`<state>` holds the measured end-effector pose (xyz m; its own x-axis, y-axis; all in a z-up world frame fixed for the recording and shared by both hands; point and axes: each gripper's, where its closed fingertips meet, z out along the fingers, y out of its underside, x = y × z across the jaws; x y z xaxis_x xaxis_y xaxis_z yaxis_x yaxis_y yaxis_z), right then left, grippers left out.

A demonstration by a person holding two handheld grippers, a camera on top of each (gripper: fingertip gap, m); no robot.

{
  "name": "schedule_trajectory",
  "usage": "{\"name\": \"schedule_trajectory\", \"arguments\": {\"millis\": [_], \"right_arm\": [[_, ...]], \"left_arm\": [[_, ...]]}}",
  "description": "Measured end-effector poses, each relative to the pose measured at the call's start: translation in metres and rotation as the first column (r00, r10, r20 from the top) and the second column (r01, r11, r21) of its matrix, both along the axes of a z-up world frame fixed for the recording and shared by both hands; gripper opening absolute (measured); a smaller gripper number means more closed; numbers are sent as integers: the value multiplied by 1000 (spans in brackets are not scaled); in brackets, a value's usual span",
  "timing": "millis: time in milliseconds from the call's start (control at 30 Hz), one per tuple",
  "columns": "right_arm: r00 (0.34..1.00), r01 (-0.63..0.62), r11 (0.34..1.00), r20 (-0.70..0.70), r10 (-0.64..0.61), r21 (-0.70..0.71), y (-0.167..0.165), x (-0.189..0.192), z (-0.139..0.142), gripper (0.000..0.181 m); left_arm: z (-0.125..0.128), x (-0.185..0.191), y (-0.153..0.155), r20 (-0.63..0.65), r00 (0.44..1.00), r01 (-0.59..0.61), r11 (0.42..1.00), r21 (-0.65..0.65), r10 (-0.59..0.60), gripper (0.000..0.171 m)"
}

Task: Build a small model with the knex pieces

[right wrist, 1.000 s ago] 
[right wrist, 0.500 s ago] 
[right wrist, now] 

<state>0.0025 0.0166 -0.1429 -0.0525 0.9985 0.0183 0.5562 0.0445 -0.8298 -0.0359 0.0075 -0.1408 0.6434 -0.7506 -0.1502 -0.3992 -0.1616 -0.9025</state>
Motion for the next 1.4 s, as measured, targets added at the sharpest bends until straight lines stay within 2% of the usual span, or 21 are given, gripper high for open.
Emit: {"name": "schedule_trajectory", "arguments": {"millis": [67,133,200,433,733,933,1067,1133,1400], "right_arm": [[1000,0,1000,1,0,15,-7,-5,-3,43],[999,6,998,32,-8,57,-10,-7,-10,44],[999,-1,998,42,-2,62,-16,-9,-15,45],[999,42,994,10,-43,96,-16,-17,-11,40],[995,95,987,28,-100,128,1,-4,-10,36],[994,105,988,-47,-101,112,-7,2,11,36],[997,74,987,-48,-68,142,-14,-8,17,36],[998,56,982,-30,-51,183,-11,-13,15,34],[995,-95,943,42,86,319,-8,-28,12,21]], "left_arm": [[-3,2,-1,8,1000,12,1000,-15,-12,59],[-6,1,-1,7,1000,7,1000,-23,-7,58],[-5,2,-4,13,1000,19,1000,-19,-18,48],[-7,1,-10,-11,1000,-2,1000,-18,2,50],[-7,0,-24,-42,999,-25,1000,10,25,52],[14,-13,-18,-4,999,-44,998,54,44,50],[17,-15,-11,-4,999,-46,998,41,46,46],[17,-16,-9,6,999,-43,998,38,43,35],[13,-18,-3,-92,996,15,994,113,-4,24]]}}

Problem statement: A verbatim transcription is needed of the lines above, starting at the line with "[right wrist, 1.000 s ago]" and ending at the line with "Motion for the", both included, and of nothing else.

Solution to this exercise:
[right wrist, 1.000 s ago] 
[right wrist, 0.500 s ago] 
[right wrist, now] 

<state>0.0025 0.0166 -0.1429 -0.0525 0.9985 0.0183 0.5562 0.0445 -0.8298 -0.0359 0.0075 -0.1408 0.6434 -0.7506 -0.1502 -0.3992 -0.1616 -0.9025</state>
Motion for the next 1.4 s, as measured, targets added at the sharpest bends until straight lines stay within 2% of the usual span, or 21 are given, gripper high for open.

Nothing else is needed for this exercise.